Instructions to follow: Reproduce each line from the first in the data through the line that contains "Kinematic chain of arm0" exactly; give nothing else.

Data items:

<<<<

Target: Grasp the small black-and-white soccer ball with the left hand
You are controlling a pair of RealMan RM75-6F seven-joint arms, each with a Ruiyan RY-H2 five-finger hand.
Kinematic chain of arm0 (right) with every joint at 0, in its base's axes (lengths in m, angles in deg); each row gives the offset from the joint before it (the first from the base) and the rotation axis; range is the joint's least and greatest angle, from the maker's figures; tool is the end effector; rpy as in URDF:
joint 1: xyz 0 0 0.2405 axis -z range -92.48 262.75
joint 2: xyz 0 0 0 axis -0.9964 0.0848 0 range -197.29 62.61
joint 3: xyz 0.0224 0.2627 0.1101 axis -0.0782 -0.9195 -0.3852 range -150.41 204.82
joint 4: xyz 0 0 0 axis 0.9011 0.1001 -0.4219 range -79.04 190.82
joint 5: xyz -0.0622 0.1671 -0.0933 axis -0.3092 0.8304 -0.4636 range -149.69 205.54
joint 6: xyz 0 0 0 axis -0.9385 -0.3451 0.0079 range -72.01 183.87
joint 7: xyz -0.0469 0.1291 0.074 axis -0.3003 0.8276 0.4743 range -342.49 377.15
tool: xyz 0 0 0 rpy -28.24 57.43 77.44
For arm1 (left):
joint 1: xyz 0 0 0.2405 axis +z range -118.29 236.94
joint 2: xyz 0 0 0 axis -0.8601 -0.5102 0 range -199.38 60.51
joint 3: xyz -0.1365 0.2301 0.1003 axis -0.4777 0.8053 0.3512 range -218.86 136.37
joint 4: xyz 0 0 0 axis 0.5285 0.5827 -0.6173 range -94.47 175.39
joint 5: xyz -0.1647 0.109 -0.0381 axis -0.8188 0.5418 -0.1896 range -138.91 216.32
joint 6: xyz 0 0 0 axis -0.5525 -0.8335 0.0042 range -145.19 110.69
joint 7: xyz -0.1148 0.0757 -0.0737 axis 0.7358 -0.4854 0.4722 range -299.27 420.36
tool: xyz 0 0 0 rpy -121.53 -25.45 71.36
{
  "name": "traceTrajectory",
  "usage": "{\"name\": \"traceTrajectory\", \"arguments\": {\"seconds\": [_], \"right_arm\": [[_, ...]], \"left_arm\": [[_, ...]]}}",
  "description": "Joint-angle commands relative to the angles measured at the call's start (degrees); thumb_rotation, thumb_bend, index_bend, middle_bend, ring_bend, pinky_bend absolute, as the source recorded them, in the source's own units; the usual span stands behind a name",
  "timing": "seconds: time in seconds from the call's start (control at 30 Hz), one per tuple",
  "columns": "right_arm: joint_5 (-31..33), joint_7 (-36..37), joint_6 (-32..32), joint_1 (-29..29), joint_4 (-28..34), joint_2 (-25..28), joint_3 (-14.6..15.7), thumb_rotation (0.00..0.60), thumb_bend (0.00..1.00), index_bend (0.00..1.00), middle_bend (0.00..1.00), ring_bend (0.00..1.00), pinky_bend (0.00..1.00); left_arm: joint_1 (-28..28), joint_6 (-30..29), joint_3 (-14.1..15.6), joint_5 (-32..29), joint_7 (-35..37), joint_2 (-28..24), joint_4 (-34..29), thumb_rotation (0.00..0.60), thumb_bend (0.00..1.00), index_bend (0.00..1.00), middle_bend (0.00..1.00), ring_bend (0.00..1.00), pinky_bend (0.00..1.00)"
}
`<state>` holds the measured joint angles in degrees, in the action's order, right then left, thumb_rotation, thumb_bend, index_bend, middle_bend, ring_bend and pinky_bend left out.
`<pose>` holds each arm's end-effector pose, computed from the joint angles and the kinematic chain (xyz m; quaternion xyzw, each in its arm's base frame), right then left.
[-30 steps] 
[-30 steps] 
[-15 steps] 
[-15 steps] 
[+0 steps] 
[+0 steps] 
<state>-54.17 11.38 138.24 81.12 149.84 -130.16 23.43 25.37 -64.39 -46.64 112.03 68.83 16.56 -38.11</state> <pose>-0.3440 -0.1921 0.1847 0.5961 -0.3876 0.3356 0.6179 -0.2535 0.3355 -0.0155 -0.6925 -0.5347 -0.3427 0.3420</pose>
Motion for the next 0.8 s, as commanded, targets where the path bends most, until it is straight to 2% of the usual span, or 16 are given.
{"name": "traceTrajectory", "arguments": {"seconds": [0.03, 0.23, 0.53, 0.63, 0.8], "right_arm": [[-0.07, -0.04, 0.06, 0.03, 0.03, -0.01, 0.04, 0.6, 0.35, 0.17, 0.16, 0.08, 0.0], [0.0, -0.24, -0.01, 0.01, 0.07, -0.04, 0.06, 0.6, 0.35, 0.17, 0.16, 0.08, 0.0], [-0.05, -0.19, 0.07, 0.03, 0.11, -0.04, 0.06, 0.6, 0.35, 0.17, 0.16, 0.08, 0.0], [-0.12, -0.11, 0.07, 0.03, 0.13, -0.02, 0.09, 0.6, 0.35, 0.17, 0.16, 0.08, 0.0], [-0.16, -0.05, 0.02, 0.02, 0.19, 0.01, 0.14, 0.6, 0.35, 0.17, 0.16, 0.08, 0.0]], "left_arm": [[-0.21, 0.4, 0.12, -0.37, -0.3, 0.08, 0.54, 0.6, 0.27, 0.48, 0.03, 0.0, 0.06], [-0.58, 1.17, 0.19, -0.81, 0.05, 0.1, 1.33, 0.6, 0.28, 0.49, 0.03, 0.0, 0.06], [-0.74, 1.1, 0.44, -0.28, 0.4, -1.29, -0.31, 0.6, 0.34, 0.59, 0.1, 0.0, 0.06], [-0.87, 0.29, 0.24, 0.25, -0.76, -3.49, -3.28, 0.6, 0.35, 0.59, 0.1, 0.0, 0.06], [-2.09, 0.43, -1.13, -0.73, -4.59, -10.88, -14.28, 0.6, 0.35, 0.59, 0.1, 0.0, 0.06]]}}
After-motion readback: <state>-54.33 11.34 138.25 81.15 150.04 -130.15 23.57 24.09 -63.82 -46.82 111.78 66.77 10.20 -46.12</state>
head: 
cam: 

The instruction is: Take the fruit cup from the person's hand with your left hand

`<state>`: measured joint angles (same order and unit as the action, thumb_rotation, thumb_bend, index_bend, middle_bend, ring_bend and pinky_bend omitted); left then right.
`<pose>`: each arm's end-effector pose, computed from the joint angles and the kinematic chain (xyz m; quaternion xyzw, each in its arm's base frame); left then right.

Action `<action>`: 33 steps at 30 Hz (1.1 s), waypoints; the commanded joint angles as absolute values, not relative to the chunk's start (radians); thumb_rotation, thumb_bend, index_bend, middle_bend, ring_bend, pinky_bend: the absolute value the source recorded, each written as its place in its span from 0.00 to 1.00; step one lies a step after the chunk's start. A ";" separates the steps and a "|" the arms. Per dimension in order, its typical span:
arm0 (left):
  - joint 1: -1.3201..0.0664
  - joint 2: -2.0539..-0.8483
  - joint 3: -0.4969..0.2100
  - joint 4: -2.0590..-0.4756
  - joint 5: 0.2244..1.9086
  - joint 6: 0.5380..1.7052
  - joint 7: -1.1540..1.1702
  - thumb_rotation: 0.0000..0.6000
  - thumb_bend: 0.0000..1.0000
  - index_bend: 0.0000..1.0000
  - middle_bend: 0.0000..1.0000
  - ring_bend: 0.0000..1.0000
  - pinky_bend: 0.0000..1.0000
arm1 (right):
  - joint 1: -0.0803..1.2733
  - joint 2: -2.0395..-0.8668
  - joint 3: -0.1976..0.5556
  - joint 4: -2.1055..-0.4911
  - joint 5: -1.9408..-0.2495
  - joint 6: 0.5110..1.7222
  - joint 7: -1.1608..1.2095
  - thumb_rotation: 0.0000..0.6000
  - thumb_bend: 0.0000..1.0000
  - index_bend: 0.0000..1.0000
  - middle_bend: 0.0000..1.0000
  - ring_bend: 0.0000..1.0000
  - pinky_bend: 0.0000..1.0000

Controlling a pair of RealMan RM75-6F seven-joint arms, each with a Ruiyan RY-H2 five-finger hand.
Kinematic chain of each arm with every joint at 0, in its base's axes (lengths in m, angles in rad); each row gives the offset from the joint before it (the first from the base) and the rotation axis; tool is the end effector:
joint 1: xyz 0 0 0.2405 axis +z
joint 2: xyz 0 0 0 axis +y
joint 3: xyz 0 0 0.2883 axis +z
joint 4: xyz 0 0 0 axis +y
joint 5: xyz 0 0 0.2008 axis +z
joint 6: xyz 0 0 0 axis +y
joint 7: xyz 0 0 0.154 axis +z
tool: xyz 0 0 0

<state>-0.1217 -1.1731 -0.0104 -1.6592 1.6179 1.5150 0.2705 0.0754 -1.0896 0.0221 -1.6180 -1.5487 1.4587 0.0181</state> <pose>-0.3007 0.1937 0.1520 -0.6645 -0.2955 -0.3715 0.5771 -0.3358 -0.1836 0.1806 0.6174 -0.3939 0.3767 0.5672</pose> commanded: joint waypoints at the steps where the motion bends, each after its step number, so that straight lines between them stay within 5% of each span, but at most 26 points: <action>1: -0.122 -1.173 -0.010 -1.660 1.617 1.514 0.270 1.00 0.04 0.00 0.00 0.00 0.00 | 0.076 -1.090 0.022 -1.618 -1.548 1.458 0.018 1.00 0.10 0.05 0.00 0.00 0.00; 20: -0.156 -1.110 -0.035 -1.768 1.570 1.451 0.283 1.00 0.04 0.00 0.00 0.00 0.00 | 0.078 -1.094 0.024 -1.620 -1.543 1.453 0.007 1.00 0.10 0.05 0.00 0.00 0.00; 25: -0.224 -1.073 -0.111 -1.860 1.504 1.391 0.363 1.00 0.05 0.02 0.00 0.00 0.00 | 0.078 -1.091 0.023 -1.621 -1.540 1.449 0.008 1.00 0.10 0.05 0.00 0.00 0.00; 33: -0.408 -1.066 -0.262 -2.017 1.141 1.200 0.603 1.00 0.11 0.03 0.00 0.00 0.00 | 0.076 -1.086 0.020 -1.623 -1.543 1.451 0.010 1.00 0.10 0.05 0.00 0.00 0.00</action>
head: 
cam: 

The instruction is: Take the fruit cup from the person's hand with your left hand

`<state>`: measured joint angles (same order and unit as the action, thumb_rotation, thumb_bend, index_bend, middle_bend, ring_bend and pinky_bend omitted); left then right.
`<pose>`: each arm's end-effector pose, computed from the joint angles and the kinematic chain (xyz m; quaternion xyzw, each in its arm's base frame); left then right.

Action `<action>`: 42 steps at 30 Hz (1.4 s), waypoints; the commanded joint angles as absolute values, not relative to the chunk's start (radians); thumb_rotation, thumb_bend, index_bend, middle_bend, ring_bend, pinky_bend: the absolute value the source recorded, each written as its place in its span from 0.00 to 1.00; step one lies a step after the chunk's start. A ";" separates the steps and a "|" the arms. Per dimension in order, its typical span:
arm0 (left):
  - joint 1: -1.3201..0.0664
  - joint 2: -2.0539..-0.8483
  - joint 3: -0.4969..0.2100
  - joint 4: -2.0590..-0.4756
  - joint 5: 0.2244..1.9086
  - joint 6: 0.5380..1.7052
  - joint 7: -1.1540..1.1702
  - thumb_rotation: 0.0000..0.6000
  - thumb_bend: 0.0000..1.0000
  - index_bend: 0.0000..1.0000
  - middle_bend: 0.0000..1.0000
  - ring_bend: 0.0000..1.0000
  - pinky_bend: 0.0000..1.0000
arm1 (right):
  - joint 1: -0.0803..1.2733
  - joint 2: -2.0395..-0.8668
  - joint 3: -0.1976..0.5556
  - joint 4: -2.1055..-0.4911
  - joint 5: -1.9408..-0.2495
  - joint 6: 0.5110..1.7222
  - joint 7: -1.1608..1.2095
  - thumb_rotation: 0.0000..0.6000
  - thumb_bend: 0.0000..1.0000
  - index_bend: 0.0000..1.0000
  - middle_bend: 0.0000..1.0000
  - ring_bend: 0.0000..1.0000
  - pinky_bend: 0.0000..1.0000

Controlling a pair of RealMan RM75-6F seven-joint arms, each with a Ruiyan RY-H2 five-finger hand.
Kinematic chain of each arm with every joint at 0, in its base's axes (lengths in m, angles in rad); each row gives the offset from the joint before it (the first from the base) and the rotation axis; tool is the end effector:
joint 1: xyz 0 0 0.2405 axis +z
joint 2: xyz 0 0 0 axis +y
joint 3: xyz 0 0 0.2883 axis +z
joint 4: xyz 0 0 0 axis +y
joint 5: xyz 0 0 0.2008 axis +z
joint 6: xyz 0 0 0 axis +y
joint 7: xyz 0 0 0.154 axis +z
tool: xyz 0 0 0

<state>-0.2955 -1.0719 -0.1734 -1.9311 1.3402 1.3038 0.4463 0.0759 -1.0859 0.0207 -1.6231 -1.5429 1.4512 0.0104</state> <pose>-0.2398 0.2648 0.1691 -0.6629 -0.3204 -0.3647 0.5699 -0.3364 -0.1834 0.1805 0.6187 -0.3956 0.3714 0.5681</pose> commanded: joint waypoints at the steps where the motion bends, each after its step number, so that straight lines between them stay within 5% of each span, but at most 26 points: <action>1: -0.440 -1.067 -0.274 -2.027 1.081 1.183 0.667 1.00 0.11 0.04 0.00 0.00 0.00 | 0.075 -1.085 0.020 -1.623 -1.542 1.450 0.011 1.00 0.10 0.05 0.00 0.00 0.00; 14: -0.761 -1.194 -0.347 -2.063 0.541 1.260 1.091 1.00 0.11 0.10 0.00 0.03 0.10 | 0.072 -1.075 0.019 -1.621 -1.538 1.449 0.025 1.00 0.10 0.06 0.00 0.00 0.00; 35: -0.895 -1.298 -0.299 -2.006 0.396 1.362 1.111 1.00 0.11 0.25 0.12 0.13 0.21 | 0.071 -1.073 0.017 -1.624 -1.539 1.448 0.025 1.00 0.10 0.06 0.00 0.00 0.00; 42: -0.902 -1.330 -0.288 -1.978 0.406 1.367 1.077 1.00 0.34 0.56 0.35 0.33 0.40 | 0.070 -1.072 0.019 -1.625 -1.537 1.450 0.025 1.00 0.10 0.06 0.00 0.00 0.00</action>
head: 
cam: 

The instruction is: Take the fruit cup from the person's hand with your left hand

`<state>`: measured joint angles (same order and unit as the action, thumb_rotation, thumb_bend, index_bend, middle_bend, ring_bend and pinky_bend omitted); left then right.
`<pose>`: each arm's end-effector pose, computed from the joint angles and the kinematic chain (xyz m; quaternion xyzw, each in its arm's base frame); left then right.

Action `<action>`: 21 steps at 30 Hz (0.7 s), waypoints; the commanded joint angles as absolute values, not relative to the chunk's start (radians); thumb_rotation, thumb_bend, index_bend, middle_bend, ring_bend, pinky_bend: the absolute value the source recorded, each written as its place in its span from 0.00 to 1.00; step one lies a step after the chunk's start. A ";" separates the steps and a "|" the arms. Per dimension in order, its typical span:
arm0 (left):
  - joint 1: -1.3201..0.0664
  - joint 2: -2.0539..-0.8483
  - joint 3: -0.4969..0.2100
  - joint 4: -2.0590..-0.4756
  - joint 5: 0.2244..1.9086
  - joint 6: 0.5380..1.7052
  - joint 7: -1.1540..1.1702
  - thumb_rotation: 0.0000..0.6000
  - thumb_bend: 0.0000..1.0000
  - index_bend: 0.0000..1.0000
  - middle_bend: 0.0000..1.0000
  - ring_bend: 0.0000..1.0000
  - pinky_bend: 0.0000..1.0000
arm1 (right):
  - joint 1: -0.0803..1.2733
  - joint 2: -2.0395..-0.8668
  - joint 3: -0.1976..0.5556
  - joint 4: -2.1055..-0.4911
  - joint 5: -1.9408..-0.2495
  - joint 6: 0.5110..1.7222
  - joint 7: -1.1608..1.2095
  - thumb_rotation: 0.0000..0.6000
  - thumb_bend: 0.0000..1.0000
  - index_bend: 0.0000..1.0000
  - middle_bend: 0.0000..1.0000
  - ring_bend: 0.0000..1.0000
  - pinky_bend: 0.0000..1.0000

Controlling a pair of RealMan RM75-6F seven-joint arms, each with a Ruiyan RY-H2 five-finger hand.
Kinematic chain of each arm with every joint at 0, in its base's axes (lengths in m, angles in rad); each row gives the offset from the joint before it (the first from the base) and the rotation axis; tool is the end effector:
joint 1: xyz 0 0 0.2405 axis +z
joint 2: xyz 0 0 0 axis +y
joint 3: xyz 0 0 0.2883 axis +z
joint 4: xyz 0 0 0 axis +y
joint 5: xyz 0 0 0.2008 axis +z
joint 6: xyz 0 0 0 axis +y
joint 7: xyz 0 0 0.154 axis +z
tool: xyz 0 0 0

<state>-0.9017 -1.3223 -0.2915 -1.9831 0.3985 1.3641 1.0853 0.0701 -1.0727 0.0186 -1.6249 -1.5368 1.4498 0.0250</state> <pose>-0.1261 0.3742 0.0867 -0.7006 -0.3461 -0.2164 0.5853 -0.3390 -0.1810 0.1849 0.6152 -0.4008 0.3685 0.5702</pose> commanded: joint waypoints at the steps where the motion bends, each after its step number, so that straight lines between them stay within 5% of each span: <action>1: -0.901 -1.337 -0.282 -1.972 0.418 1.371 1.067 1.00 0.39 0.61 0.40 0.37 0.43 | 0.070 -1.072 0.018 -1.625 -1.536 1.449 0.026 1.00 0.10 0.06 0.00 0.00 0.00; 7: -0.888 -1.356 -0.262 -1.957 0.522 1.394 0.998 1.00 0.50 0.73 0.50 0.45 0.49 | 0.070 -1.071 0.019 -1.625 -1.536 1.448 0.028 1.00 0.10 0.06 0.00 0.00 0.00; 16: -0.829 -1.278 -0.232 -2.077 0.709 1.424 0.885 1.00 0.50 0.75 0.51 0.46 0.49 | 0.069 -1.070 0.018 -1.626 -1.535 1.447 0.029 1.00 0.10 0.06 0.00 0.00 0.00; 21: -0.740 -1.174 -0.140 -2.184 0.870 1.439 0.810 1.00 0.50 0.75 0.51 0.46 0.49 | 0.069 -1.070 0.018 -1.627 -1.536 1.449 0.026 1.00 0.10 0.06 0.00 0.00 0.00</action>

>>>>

Task answer:
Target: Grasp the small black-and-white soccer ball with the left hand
You are controlling a pair of RealMan RM75-6F seven-joint arms, each with a Ruiyan RY-H2 five-finger hand.
Kinematic chain of arm0 (right) with every joint at 0, in its base's axes (lengths in m, angles in deg); each row gives the offset from the joint before it (the first from the base) and the rotation axis; range is the joint's least and greatest angle, from the maker's figures; tool is the end effector; rpy as in URDF:

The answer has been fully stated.